Elementary, Watson! Glory and damnation of the mad scientist.


The elephant's editorial
The sublime paradox of the discoverer of DNA, who died almost a hundred years ago, who after having explained to us well who we are and how we are processed in our vital molecule, began to rant about blacks, women, fat people.
The great thing about James Watson , whom I intercepted at the Met many years ago while he was toasting with his DNA counterpart, Francis Crick, two warbling gentlemen during the interval, is that he was crazy. After explaining to us in detail who we are and how we are processed in our vital molecule, the spiral or double helix, he began to rant about blacks being less intelligent than whites, about women, and I'm not even mentioning fat people , a personal insult I can't forgive him for: I would never hire a fat guy, a fat person, he said. The writer and mathematician Chiara Valerio , who knows things, I believe, but can't explain them, I'm sure, dedicated a super crocodile to him in which she compares him to Pythagoras and Copernicus; the usual Einstein wasn't enough, and even Schrödinger or Heisenberg were all nonsense. But he forgot to say that he was crazy, a wise madman , cognitively very sound, incorrect to the point of getting himself expelled from all the institutions that count, despite the 1962 Nobel Prize , despite the fatal article of nine years earlier, despite the publication of his personal DNA.
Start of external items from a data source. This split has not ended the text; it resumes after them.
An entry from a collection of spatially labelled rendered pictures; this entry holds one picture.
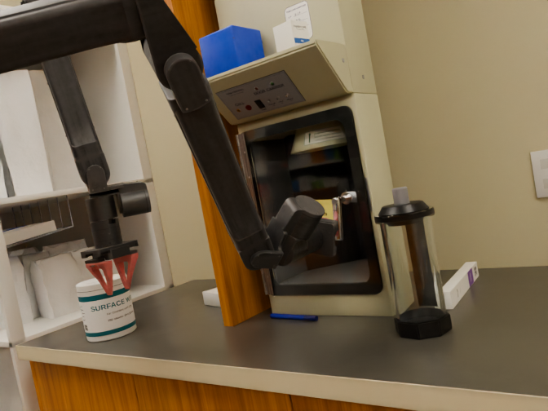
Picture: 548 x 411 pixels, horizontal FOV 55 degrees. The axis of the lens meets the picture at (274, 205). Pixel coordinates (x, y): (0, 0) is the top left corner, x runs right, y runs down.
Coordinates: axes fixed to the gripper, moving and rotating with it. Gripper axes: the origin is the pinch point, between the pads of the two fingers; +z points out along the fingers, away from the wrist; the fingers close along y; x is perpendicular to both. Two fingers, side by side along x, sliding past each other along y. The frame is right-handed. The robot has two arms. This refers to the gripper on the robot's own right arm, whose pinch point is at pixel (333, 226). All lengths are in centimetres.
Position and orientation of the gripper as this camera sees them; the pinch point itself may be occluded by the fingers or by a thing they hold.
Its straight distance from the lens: 110.2
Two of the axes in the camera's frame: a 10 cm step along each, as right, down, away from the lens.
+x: 0.1, 9.7, 2.2
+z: 5.7, -1.9, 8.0
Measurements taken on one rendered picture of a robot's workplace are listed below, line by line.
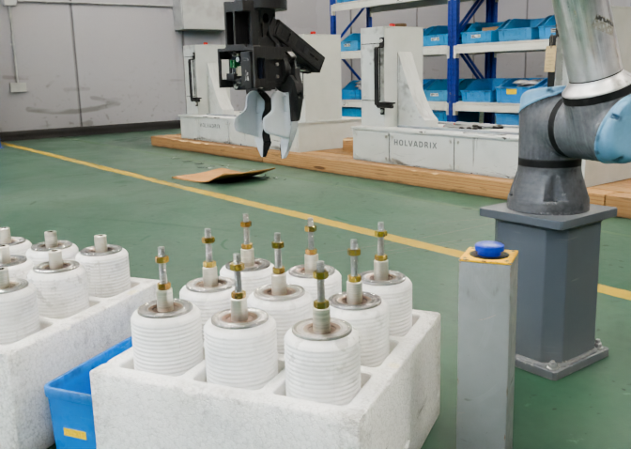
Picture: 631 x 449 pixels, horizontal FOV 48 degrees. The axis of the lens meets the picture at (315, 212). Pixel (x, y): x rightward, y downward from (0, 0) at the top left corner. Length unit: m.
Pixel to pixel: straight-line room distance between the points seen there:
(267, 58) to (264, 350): 0.38
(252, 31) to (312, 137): 3.52
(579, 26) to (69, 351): 0.97
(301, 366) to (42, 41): 6.75
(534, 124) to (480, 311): 0.47
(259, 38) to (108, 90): 6.73
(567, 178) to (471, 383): 0.49
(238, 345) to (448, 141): 2.66
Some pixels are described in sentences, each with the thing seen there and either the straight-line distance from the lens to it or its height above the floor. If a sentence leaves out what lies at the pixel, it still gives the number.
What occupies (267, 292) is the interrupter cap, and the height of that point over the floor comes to 0.25.
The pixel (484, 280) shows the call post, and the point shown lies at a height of 0.29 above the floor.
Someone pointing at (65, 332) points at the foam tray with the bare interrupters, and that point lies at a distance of 1.21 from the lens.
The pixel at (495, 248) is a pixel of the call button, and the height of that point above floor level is 0.33.
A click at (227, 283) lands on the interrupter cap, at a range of 1.09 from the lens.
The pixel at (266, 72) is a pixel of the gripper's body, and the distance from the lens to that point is 0.94.
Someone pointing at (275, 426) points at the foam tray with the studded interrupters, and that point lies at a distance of 0.89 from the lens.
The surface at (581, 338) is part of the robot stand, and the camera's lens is 1.46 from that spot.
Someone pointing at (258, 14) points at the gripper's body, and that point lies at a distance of 0.97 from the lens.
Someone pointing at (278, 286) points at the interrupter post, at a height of 0.26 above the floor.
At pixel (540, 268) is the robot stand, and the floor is 0.20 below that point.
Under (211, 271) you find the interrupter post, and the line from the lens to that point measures 1.08.
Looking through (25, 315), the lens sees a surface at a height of 0.21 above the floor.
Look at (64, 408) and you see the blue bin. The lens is 1.14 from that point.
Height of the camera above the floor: 0.57
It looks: 11 degrees down
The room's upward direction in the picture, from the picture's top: 1 degrees counter-clockwise
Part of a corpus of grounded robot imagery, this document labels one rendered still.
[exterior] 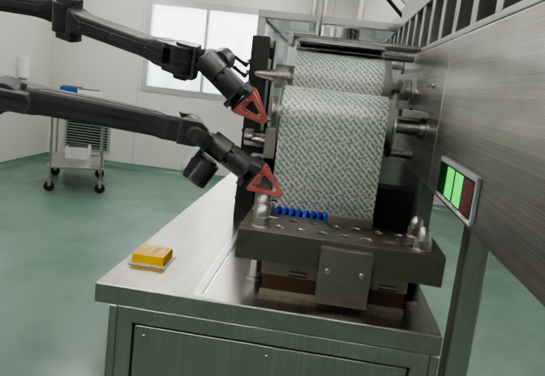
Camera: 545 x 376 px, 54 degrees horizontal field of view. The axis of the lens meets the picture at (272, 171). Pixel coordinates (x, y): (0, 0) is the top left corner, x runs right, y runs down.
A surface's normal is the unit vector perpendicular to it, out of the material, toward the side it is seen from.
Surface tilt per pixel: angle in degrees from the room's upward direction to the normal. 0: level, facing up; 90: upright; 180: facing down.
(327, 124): 90
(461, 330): 90
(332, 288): 90
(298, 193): 90
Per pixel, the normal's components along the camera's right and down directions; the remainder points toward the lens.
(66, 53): -0.11, 0.15
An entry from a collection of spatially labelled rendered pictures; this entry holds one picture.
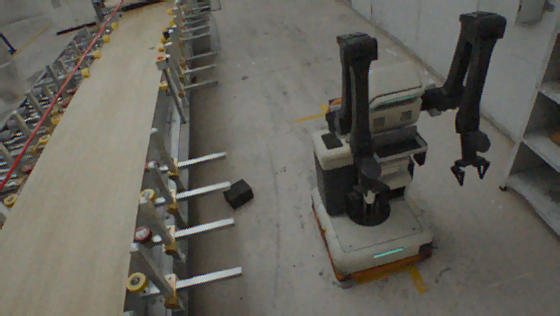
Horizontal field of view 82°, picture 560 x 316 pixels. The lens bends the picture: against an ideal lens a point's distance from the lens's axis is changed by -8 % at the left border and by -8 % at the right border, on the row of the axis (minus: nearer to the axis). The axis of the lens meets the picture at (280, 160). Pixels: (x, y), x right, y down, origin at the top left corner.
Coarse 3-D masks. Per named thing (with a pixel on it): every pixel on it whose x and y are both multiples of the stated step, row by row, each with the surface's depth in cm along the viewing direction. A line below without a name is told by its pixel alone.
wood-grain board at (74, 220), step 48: (144, 48) 341; (96, 96) 274; (144, 96) 258; (48, 144) 229; (96, 144) 218; (144, 144) 208; (48, 192) 188; (96, 192) 181; (0, 240) 164; (48, 240) 159; (96, 240) 155; (0, 288) 141; (48, 288) 138; (96, 288) 135
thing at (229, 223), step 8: (208, 224) 160; (216, 224) 159; (224, 224) 159; (232, 224) 159; (176, 232) 159; (184, 232) 158; (192, 232) 158; (200, 232) 158; (208, 232) 159; (152, 240) 157; (160, 240) 157
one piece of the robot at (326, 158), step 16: (320, 144) 196; (336, 144) 195; (320, 160) 195; (336, 160) 192; (352, 160) 194; (320, 176) 209; (336, 176) 200; (352, 176) 202; (320, 192) 226; (336, 192) 208; (336, 208) 217; (352, 208) 210; (368, 208) 217; (384, 208) 222
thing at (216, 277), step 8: (216, 272) 143; (224, 272) 142; (232, 272) 142; (240, 272) 141; (184, 280) 142; (192, 280) 142; (200, 280) 141; (208, 280) 141; (216, 280) 142; (224, 280) 143; (152, 288) 141; (176, 288) 140; (184, 288) 141; (192, 288) 142; (144, 296) 139; (152, 296) 140
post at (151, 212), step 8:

Having died at 97, lucky him, he doubted everything, including himself. He wasn't a depressive type; on the contrary, he was full of humor and happy with his incredible scientific and social success, which he talked about so he could have it all to himself, according to his detractors, especially excluding Rosalind Franklin , a woman, or rather a biologist, who had been a companion in discovery but was not recognized by Stockholm's academy of illustrious beards. The mad scientist is a myth that, thanks also to Watson, has endured throughout the last century, with a long-standing legacy in this one. We always enjoy connecting special relativity with Einstein's sticking out his tongue, his grimace at the universe. We don't know very much, due to incompetence, about space and especially about time, which Augustine said he could only know if he didn't think about it, which Plato resolved into a moving image of eternity, which Aristotle, more modestly, described as the number of movement according to before and after. But we know quite a bit about these somewhat absurd lives, far removed from the scandalous Victorianism of a Darwin, from the mental and physical clichés of a Fermi or a Marconi, ordinary people with exceptional destinies, including those who explained the so-called biological mystery of life to us by starting from a very, very eccentric way of living their lives. Who knows what connects certain unique discoveries, the sophisticated elaboration of knowledge, to the original spirit of the professor in the clouds, to his countercultural experience, to his not being an intellectual of his times.
Valerio in La Repubblica doesn't even devote a single line to Watson's patently insane anti-woke counterculture, while the stern and censorious New York Times dwells with hyper-correct punctiliousness on all the misconceptions of the scientist who had the right idea and was able to convey it to the world, to biology, to medicine. They called him the Caligula of biology ; he wrote "The Double Helix," an autobiographical essay compared to the Federalist Papers as one of the hundred most important works of American literature. I believe that having taken us very seriously, decoding the structure of being with a precision superior, let's say, to that of existentialist philosophers and other humanists, Watson then wanted to mock us with devilish cunning, also to test how free we were to listen to those who know things when they say things they don't know, a sublime paradox of a superscientist who died almost a century old between glory and damnation.